After locating the line that contains "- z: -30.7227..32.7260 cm" in the records below, write out exactly that line and each line after it through the one that contains "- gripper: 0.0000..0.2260", and nothing else.

- - -

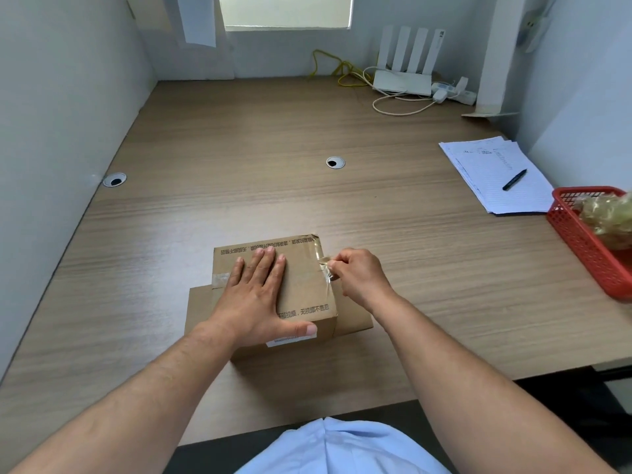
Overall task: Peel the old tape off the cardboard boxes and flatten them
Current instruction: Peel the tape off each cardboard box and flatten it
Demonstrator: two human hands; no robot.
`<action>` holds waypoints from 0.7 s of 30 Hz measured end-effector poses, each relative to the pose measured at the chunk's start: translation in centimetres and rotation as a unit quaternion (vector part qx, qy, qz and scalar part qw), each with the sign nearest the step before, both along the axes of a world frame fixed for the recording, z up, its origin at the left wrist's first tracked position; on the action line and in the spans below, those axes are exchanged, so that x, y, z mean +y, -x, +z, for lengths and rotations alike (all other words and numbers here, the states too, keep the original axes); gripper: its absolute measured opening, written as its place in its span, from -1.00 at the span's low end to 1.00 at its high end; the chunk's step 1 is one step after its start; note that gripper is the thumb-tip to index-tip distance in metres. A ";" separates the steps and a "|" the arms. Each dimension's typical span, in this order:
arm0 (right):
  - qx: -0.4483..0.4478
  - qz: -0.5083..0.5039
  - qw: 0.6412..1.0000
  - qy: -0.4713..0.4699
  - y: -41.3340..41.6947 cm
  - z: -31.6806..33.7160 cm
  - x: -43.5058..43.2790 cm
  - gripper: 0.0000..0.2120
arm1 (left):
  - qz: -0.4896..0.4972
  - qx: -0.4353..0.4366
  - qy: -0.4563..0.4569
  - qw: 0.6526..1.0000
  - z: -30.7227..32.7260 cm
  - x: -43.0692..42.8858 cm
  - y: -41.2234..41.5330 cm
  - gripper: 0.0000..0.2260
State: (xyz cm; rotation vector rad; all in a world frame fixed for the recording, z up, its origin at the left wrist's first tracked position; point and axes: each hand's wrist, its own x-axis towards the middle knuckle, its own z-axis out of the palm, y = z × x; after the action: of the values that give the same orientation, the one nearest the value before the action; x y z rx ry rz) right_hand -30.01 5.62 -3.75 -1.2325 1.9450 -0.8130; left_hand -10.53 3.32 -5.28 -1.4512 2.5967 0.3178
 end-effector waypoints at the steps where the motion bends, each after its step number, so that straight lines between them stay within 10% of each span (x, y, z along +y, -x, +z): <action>1: 0.001 0.012 1.000 0.003 -0.1 0.0 0.1 -0.84 | 0.013 0.012 -0.006 1.000 0.1 0.0 0.2 0.27; 7: -0.305 0.061 0.947 -0.074 -0.5 -0.6 0.7 -0.74 | 0.048 -0.003 0.018 0.999 -0.1 0.6 1.4 0.13; 12: -0.160 -0.003 0.986 -0.045 1.2 -1.4 -0.7 -0.73 | 0.049 0.011 0.041 0.998 -0.2 1.6 0.6 0.06; 21: -0.225 0.072 0.968 -0.082 -0.1 -2.4 -2.6 -0.76 | -0.064 -0.005 -0.046 0.997 1.3 2.0 -3.9 0.08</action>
State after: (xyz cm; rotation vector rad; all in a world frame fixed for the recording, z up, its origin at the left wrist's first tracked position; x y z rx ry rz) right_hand -29.92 2.98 -6.18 -0.9768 1.5045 -0.7608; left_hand -6.67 5.33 -4.02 -1.2461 2.6151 0.4083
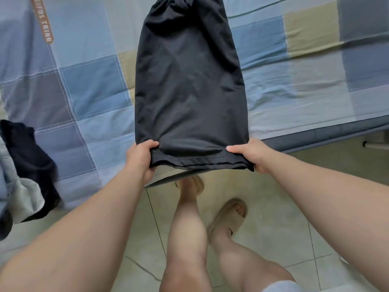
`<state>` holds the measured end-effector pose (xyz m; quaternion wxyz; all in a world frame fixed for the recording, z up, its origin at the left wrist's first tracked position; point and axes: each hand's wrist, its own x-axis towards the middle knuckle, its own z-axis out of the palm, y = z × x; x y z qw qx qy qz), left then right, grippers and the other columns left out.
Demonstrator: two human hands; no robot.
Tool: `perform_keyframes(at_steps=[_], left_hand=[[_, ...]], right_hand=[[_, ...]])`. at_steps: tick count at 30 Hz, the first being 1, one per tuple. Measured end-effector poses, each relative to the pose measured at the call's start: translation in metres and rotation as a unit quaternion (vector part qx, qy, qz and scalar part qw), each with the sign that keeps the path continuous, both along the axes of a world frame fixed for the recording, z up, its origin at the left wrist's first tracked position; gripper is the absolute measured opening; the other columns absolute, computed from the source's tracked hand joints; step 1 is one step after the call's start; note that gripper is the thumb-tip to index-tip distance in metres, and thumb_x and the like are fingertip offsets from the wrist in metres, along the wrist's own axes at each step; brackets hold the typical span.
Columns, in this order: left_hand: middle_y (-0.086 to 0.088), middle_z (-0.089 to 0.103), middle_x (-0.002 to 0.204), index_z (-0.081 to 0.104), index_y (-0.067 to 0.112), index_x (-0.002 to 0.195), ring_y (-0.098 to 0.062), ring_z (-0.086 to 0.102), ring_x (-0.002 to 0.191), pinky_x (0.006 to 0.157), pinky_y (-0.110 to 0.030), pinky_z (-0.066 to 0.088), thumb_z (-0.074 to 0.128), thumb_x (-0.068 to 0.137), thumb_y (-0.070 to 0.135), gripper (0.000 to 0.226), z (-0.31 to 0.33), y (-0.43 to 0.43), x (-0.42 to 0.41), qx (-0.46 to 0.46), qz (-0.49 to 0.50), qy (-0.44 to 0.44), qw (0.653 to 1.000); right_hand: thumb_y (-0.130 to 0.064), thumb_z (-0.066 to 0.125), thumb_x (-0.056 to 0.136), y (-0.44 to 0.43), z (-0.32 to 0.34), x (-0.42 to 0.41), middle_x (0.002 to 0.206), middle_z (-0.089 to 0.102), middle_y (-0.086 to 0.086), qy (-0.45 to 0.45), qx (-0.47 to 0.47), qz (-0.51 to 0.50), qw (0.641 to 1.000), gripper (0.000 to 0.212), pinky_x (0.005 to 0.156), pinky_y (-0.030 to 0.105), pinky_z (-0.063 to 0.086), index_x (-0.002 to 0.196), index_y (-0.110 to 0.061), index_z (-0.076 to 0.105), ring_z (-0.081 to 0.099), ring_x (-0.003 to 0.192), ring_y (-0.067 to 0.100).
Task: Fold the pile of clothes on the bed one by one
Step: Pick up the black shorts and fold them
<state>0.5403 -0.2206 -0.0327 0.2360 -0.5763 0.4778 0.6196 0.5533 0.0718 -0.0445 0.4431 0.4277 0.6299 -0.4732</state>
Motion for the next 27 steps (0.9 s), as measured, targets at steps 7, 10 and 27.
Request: perform_keyframes(at_steps=[7,10,27], left_hand=[[0.002,0.074,0.111,0.063,0.017,0.123,-0.015,0.07,0.092,0.067,-0.028,0.055,0.072,0.091,0.029,0.035,0.038,0.022,0.063,-0.023,-0.088,0.012,0.996],[0.002,0.073,0.112,0.062,0.016,0.125,-0.013,0.069,0.095,0.073,-0.029,0.056,0.07,0.093,0.03,0.035,0.062,0.03,0.097,-0.021,-0.082,0.014,0.996],[0.001,0.071,0.086,0.063,0.02,0.101,-0.015,0.066,0.074,0.064,-0.029,0.052,0.059,0.097,0.026,0.008,0.187,0.043,0.068,-0.002,0.011,-0.019,1.0]], right_hand=[[-0.012,0.072,0.091,0.016,0.049,0.051,0.1,0.073,0.002,0.095,-0.014,-0.052,0.994,0.012,0.074,0.036,0.061,0.1,-0.019,0.067,0.07,0.087,0.018],[-0.009,0.069,0.093,0.026,0.077,0.075,0.094,0.071,-0.002,0.111,-0.022,-0.062,0.992,0.013,0.064,0.031,0.059,0.092,-0.022,0.065,0.069,0.082,0.015],[-0.011,0.07,0.092,0.045,0.2,0.022,0.102,0.069,0.013,0.092,-0.007,-0.151,0.984,0.01,0.059,0.034,0.06,0.097,-0.01,0.061,0.067,0.078,0.025]])
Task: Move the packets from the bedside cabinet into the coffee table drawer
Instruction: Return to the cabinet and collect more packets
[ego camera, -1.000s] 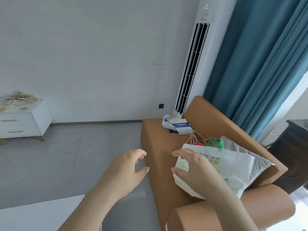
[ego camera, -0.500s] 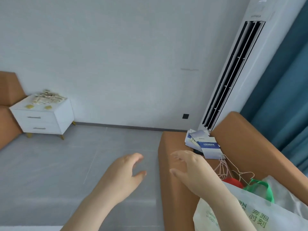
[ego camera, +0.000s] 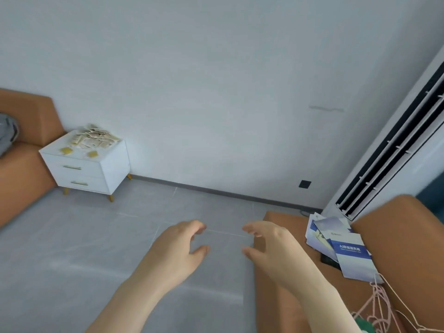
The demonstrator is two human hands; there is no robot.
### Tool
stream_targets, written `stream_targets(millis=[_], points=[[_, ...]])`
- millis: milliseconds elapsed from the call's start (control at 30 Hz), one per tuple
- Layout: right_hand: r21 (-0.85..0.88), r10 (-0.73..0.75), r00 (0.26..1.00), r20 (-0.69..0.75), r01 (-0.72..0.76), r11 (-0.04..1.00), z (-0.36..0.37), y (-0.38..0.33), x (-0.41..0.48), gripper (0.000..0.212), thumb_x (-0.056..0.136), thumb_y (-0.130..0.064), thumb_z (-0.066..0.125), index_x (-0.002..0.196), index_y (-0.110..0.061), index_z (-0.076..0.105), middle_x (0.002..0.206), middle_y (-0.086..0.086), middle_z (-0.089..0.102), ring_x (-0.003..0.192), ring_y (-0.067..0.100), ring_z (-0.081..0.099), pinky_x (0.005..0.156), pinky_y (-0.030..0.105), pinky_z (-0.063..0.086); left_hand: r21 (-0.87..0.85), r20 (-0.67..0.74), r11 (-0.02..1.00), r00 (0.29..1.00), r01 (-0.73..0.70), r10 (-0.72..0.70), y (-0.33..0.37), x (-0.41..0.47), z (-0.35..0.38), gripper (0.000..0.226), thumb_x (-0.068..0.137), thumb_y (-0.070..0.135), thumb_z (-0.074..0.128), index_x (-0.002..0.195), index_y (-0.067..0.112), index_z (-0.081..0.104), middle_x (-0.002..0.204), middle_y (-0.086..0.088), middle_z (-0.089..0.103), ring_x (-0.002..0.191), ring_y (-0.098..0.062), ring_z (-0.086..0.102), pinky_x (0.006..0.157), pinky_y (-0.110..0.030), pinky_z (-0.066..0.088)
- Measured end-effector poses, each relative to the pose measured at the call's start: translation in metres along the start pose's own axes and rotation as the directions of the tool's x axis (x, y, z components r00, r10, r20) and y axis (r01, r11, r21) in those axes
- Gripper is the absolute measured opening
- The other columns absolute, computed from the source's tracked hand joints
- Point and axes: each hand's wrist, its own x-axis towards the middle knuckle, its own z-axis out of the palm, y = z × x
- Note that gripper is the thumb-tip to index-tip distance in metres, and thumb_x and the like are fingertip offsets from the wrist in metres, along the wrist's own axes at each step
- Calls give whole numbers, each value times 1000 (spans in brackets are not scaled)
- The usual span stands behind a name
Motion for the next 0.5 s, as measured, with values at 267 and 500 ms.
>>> stream_targets(millis=[267, 500], points=[[43, -114, 991, 71, 111, 993, 5, 1, 160, 43, 88, -35, 63, 130, -33, 54, 128, -18, 57, 119, 1, 51, 97, 17, 39, 7, -79, 992, 989, 128, -127, -45, 117, -25, 36, 88, 37, 60, 122, 31, 53, 118, 19, 55, 105, 1, 54, 89, -22, 46], [99, -234, 959, 161, 221, 970, 22, -29, 295, 41, 87, -37, 64, 127, -35, 55, 123, -20, 57, 115, -2, 51, 97, 19, 41, -71, -180, 953, 936, 293, -301, -94, 185, -64, 35, 88, 37, 60, 122, 32, 53, 117, 21, 55, 105, 2, 54, 91, -21, 45]])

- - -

### Final answer
  - z: -30.7227..32.7260 cm
  - x: -43.0692..42.8858 cm
  - y: -41.2234..41.5330 cm
  - gripper: 0.0000..0.2260

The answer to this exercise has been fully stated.